=== Instructions to follow ===
Down to the last line, the material below should be reproduced exactly.

☆ ☆ ☆

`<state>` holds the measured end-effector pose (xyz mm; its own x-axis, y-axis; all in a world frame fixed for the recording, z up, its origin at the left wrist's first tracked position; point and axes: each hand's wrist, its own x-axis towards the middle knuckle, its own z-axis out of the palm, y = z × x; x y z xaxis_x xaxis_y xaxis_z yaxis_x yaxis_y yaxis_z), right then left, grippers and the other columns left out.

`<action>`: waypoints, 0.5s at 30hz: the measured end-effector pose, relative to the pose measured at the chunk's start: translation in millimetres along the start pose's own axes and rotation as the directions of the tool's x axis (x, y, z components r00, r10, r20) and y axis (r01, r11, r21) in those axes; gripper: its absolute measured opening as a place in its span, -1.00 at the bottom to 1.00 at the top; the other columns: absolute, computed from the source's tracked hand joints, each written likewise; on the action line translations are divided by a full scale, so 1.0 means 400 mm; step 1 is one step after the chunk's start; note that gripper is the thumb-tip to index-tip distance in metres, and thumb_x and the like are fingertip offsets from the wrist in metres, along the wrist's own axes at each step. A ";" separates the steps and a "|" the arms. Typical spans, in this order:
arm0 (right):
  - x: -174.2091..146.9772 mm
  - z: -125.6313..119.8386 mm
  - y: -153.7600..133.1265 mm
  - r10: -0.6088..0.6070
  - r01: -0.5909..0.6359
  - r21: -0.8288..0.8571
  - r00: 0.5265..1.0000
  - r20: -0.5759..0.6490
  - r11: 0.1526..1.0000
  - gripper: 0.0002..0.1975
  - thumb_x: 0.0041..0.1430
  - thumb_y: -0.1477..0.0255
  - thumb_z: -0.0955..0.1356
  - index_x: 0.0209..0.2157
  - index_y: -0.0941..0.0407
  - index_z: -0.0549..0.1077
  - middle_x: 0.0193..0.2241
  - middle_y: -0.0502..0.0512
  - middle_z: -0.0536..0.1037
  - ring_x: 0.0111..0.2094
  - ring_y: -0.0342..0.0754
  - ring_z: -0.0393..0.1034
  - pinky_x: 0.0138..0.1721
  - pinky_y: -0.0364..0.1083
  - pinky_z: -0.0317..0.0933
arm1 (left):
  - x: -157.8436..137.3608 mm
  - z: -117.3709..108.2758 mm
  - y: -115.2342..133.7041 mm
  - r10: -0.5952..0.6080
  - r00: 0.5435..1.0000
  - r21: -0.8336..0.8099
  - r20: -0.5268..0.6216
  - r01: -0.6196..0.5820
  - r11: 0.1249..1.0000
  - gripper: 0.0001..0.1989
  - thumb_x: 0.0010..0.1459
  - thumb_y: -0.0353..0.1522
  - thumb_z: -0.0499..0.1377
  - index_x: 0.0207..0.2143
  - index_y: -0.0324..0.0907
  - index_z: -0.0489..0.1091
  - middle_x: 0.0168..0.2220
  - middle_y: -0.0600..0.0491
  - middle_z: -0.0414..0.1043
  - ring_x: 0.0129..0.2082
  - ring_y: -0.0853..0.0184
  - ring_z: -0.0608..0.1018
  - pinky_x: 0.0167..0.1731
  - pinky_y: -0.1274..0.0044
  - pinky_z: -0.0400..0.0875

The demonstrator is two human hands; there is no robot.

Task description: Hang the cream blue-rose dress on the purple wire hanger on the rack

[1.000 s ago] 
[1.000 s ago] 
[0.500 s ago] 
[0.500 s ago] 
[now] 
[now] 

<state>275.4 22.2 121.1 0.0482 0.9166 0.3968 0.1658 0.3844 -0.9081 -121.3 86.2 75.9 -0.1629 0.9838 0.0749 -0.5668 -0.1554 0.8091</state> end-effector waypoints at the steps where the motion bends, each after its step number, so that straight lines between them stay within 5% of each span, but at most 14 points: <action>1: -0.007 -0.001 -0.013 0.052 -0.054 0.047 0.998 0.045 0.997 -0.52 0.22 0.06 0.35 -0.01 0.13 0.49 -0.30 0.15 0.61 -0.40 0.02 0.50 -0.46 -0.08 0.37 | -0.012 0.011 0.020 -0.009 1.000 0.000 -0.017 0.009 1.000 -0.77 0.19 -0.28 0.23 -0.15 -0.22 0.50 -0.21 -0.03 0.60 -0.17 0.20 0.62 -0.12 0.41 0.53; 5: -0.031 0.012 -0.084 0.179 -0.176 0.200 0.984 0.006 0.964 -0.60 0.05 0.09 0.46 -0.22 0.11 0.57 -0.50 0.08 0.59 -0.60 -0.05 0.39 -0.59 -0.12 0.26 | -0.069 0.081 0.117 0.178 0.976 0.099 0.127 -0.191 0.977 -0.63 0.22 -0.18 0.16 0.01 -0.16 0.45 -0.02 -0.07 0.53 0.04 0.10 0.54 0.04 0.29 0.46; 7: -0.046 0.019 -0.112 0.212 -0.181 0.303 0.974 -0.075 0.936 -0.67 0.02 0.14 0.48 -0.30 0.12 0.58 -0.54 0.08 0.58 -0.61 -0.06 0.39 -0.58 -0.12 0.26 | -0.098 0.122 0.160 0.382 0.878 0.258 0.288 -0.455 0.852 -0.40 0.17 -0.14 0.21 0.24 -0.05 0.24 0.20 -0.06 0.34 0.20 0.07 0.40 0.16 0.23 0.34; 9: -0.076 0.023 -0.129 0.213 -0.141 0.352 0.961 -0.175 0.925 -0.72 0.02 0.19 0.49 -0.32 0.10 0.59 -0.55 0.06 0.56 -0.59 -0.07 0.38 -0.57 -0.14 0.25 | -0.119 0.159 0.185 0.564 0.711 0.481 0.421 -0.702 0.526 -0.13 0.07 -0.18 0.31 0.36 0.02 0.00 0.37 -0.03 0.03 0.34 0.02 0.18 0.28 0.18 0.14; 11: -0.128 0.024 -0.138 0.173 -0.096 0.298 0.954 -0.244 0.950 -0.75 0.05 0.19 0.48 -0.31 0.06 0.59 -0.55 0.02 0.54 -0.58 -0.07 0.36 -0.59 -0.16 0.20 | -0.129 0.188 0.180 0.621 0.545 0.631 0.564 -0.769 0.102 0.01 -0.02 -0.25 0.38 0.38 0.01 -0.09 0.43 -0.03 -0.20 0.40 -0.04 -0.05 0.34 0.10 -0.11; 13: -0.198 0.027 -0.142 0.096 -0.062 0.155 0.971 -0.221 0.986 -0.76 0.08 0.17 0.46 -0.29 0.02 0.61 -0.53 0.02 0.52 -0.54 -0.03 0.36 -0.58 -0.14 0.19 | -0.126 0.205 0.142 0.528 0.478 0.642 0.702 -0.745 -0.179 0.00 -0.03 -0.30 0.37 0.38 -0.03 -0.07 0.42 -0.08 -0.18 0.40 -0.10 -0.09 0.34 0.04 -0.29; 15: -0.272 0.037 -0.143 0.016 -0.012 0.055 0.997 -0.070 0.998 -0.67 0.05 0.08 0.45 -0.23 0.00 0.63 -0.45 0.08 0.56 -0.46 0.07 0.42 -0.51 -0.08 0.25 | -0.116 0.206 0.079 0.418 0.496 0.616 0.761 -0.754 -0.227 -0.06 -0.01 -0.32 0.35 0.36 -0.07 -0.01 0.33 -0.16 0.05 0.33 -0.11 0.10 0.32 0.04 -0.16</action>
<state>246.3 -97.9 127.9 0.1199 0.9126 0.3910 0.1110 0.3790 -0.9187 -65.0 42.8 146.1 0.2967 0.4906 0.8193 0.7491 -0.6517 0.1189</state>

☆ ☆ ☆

=== Task solution ===
`<state>` holds the measured end-effector pose (xyz mm; its own x-axis, y-axis; all in a world frame fixed for the recording, z up, its origin at the left wrist's first tracked position; point and axes: each hand's wrist, its own x-axis towards the middle knuckle, its own z-axis out of the palm, y = z × x; x y z xaxis_x xaxis_y xaxis_z yaxis_x yaxis_y yaxis_z), right then left, grippers and the other columns left out.

`<action>`: waypoints, 0.5s at 30hz: the measured end-effector pose, relative to the pose measured at the chunk's start: translation in millimetres along the start pose's own axes and rotation as the directions of the tool's x axis (x, y, z components r00, r10, r20) and y axis (r01, r11, r21) in those axes; gripper: its absolute measured opening as a place in its span, -1.00 at the bottom to 1.00 at the top; the other columns: absolute, computed from the source's tracked hand joints, each written likewise; on the action line translations are divided by a full scale, so 1.0 means 400 mm; step 1 is one step after the chunk's start; note that gripper is the thumb-tip to index-tip distance in metres, and thumb_x and the like are fingertip offsets from the wrist in metres, along the wrist's own axes at each step. A ";" separates the steps and a "|" the arms. Typical spans, in this order:
arm0 (right):
  - x: -174.2091..146.9772 mm
  - z: -125.6313..119.8386 mm
  - y: -153.7600..133.1265 mm
  - r10: -0.6088..0.6070
  - r01: -0.5909..0.6359
  - r21: -0.8288..0.8571
  - r00: 0.5265..1.0000
  - r20: -0.5759..0.6490
  - r11: 0.1526..1.0000
  - gripper: 0.0002..0.1975
  - thumb_x: 0.0041..0.1430
  - thumb_y: -0.1477..0.0255
  - thumb_z: -0.0955..0.1356
  - index_x: 0.0209..0.2157
  - index_y: -0.0941..0.0407
  - index_z: -0.0549..0.1077
  - middle_x: 0.0193..0.2241
  - middle_y: -0.0502..0.0512
  - middle_z: -0.0536..0.1037
  - ring_x: 0.0111..0.2094
  - ring_y: -0.0342..0.0754
  - ring_z: -0.0393..0.1034
  - pinky_x: 0.0138..0.1721
  - pinky_y: -0.0364..0.1083
  - pinky_z: -0.0317..0.0933
arm1 (left):
  - x: -157.8436..137.3608 mm
  - z: -117.3709..108.2758 mm
  - y: -115.2342..133.7041 mm
  - r10: -0.5952..0.6080
  - r00: 0.5435..1.0000
  - r21: -0.8336..0.8099
  - r20: -0.5268..0.6216
  - r01: -0.6196..0.5820
  - r11: 0.1249..1.0000
  - gripper: 0.0001..0.1989
  - thumb_x: 0.0010..0.1459
  - thumb_y: -0.0353..0.1522
  - thumb_z: -0.0499..0.1377
  - index_x: 0.0207..0.2143
  - index_y: -0.0324..0.0907
  - index_z: -0.0489..0.1091
  - middle_x: 0.0168..0.2220
  - middle_y: -0.0600..0.0491
  - middle_z: -0.0414..0.1043
  - ring_x: 0.0129..0.2082
  - ring_y: -0.0853..0.0184
  - ring_z: -0.0608..0.1018
  - pinky_x: 0.0167..0.1731
  - pinky_y: -0.1274..0.0044
  - pinky_z: -0.0400..0.0875

The demonstrator is two human hands; there is no robot.

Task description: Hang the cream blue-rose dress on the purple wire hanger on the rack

[1.000 s ago] 
[1.000 s ago] 
[0.500 s ago] 
[0.500 s ago] 
[now] 
[now] 

<state>275.4 22.2 121.1 0.0482 0.9166 0.3968 0.1658 0.3844 -0.9081 -121.3 86.2 75.9 -0.1629 0.9838 0.0749 -0.5668 -0.1554 0.8091</state> end-effector waypoints at the steps where the motion bends, each after its step number, so that straight lines between them stay within 5% of each span, but at most 14 points: <action>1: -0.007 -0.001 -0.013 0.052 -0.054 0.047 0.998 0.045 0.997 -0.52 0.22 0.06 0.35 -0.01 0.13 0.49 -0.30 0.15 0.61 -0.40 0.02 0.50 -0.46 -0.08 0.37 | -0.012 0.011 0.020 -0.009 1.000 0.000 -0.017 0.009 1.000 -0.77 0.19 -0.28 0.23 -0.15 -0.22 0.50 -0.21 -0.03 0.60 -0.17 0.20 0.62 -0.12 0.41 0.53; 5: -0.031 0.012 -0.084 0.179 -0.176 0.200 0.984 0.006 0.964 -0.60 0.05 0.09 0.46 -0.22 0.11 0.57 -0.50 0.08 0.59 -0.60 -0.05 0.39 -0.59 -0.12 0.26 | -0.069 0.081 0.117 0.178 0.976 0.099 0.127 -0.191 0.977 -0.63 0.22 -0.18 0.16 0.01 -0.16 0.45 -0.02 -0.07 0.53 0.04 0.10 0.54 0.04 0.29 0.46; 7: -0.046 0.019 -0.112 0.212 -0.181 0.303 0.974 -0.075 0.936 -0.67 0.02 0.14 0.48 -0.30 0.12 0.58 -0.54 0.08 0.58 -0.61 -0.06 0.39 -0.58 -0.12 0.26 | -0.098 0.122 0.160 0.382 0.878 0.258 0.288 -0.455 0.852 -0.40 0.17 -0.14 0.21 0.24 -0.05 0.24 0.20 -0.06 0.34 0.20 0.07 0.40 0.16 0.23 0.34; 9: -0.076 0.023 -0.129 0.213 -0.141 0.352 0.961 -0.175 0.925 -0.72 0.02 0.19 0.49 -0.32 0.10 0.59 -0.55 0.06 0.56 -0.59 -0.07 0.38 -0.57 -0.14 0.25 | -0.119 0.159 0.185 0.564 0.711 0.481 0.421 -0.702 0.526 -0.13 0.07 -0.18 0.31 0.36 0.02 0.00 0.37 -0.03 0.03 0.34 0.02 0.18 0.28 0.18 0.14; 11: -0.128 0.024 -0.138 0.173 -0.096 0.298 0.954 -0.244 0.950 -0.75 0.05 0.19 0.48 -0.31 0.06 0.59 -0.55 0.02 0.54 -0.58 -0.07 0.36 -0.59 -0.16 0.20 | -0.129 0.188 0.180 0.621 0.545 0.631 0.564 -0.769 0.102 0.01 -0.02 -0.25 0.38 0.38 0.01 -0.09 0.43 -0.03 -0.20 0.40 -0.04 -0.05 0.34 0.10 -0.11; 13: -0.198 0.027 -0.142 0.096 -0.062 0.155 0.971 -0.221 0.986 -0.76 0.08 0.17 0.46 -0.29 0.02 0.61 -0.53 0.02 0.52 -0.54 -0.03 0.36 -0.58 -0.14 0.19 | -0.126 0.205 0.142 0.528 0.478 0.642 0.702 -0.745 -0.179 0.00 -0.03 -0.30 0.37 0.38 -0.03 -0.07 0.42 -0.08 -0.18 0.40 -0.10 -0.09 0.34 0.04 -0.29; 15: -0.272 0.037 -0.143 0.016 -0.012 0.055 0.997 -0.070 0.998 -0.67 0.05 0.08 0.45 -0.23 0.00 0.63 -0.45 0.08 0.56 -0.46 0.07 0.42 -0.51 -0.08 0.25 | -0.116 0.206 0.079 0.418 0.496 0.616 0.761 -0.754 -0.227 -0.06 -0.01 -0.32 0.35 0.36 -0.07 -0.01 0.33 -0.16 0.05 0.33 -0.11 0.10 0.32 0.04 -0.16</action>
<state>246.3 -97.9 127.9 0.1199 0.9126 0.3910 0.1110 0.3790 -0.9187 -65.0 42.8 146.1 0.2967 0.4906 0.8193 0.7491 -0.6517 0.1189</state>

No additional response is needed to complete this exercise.